학술논문

Complicated Cholelithiasis: An Unusual Combination of Acute Pancreatitis and Bouveret Syndrome
Document Type
article
Source
Case Reports in Gastroenterology, Vol 6, Iss 2, Pp 459-464 (2012)
Subject
Complicated cholelithiasis
Acute pancreatitis
Bouveret syndrome
Duodenal obstruction
Gallstone ileus
Diseases of the digestive system. Gastroenterology
RC799-869
Language
English
ISSN
1662-0631
Abstract
Bouveret syndrome is a rare form of gallstone ileus. The purpose of the present study was to present the unusual case of a female patient with complicated cholelithiasis manifested as a combination of acute pancreatitis and concomitant Bouveret syndrome. A 61-year-old female patient was admitted to the emergency department complaining of mid-epigastric and right upper quadrant abdominal pain radiating band-like in the thoracic region of the back as well as repeated episodes of vomiting over the last 24 h. The initial correct diagnosis of pancreatitis was subsequently combined with the diagnosis of Bouveret syndrome as a computed tomography scan revealed the presence of a gallstone within the duodenum causing luminal obstruction.
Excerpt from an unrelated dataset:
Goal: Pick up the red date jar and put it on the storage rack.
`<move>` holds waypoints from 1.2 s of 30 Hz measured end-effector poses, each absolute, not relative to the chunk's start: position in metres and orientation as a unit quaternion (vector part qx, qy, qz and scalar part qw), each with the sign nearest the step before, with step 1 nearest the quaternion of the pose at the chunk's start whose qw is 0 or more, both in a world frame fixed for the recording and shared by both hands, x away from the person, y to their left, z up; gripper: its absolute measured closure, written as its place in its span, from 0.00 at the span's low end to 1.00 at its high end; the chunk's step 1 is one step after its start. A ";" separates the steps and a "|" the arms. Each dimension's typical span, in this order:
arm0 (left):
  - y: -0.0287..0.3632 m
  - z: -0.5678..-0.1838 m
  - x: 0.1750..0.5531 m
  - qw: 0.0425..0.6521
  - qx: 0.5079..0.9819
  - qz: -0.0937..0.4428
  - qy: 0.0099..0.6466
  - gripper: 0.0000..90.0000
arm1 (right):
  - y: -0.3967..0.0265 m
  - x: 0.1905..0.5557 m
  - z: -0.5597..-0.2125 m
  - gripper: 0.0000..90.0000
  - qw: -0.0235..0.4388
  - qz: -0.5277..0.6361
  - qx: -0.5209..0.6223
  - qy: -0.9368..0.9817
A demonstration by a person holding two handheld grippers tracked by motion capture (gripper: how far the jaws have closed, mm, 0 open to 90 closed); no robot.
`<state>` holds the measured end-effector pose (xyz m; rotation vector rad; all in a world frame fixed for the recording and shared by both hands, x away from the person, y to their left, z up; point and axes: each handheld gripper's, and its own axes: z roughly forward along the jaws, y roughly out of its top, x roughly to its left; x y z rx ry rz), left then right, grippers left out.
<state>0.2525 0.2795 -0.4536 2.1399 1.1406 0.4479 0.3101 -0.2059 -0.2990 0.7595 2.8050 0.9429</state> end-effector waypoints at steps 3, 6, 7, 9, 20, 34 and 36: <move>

After failure of endoscopic gallstone removal, a surgical approach was undertaken where gallstone removal was followed by cholecystectomy and restoration of the anatomy by eliminating the fistula. The concomitant pancreatitis complicated the postoperative period and prolonged the length of hospital stay. However, the patient was discharge on the 45th postoperative day. Attempts for endoscopic removal of the impacted stone should be the initial therapeutic step. Surgery should be reserved for cases refractory to endoscopic intervention and when definite treatment is the actual challenge.